### Exercise
Please filter the listing for the string "rings" and copy each matching line.

### Source records
▼

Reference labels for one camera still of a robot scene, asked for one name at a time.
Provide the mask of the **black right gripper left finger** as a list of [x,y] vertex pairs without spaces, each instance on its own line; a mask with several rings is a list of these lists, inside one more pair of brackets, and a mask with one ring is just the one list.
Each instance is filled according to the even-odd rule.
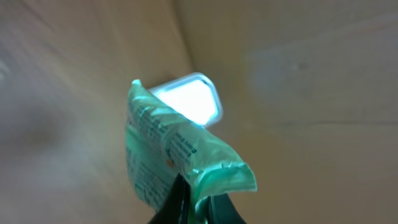
[[187,224],[190,207],[190,186],[179,174],[176,176],[169,196],[149,224]]

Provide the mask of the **teal wipes pack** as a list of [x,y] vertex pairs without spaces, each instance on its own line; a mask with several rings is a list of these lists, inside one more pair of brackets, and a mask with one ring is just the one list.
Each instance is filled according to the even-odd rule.
[[190,186],[188,223],[208,223],[211,196],[255,191],[256,178],[239,154],[146,90],[131,83],[126,162],[138,197],[157,213],[179,174]]

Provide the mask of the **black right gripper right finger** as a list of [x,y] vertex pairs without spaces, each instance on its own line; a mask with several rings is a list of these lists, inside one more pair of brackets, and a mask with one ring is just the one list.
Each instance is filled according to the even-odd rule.
[[208,224],[246,224],[228,194],[209,198],[207,221]]

▲

### Answer area
Provide the mask of the **black right gripper left finger** as a list of [x,y] vertex pairs without spaces, each instance on its own line; a mask with several rings is a list of these lists, inside one more pair of brackets, and a mask with one ring is just the one list.
Provide the mask of the **teal wipes pack** as a list of [x,y] vertex pairs without spaces, each instance on its own line; a mask with several rings is a list of these lists, inside one more pair of brackets, and a mask with one ring is just the one list.
Provide the mask of the **black right gripper right finger** as a list of [x,y] vertex pairs without spaces, each instance on its own line; a mask with several rings is a list of these lists, inside one more pair of brackets, and a mask with one ring is just the one list.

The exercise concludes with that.